Cantora buscava alternativa após esgotar opções de combate ao câncer no Brasil
Preta Gil (foto Reprodução Redes Sociais)

Preta Gil (foto Reprodução Redes Sociais)

Preta Gil morreu no último domingo (20), aos 50 anos, nos Estados Unidos, enquanto realizava um tratamento experimental contra o câncer de intestino, doença com a qual convivia desde 2023. A artista estava em Washington para participar de um estudo clínico no Virginia Cancer Institute, com foco na chamada terapia-alvo, abordagem que utiliza medicamentos desenvolvidos a partir de mutações genéticas específicas encontradas nos tumores. As informações são do Metrópoles.

O procedimento integrava um estudo em fase final de testes, já com resultados promissores, mas ainda não autorizado para uso convencional. O tratamento consistia na aplicação de medicamentos direcionados, como bevacizumabe, associado a fluoruracila e sessões de quimioterapia endovenosa a cada 12 dias.

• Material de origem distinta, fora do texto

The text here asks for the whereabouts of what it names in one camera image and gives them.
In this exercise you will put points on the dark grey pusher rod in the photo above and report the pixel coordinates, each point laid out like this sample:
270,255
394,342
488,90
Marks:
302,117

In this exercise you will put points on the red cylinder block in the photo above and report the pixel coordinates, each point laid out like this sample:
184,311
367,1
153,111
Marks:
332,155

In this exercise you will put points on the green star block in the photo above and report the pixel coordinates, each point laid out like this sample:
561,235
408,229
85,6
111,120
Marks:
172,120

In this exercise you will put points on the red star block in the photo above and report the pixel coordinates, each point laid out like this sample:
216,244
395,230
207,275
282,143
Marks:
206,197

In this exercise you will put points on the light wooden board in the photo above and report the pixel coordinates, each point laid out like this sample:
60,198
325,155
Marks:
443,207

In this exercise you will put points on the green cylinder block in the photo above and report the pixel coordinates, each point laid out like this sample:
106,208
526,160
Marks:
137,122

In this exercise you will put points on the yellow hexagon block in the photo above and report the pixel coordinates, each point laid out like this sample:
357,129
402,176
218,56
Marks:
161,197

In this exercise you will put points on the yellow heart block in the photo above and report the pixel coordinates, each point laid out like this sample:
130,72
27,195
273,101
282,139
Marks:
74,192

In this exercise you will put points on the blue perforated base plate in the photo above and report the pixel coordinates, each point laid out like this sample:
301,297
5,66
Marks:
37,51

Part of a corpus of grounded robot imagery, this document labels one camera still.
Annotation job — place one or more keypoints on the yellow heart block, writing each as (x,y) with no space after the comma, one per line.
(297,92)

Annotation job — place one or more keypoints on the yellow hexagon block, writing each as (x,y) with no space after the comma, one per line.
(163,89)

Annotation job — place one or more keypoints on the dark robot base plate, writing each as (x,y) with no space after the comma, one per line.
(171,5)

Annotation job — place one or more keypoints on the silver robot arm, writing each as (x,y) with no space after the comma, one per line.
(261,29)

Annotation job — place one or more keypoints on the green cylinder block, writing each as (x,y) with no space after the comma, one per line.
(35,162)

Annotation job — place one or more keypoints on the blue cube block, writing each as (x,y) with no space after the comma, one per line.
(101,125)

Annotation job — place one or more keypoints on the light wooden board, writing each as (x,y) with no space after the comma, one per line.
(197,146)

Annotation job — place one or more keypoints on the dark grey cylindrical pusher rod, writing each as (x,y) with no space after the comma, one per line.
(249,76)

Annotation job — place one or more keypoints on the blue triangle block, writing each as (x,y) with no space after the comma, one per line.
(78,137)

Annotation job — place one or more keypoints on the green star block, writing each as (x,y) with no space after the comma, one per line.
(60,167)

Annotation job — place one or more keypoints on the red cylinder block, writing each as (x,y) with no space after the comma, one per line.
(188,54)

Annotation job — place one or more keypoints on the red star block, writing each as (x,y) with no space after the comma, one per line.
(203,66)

Segundo especialistas, a terapia-alvo é indicada apenas para determinados tipos de câncer que apresentam mutações compatíveis com esse tipo de intervenção. “Ela não é indicada para todos os casos. O tratamento depende das mutações específicas encontradas no tumor”, explicou o oncologista Rafael Botan, da Oncoclínicas de Brasília.

Do diagnóstico às últimas tentativas de tratamento

Preta Gil foi diagnosticada com câncer colorretal em janeiro de 2023. Logo após a descoberta, iniciou quimioterapia e radioterapia no Brasil. Em agosto de 2024, passou por uma cirurgia para a retirada dos tumores. No entanto, o câncer evoluiu, atingindo outras quatro regiões do corpo.

Em dezembro de 2024, enfrentou nova cirurgia de grande porte, que durou 21 horas e resultou na colocação de uma bolsa de colostomia definitiva. Sem resposta aos tratamentos tradicionais, a cantora seguiu para os Estados Unidos em maio de 2025, buscando novas alternativas médicas.

Apesar das tentativas, Preta não apresentou a resposta imunológica esperada pelos médicos. O avanço da doença impossibilitou a continuidade do tratamento, e ela faleceu ainda em Washington.

Tratamento fora do Brasil é comum em casos complexos

O oncologista Fernando Zamprogno, da Kora Saúde, explica que pacientes com condições financeiras mais favoráveis costumam buscar tratamentos fora do Brasil quando esgotam as opções convencionais. “Nos Estados Unidos, a infraestrutura, os recursos e o volume de pesquisas oferecem um leque mais amplo de possibilidades terapêuticas, especialmente em casos desafiadores como o dela.”

Até o fim, Preta Gil compartilhou com o público detalhes do enfrentamento contra o câncer e o motivo da busca por tratamentos experimentais após a exaustão dos recursos médicos no Brasil.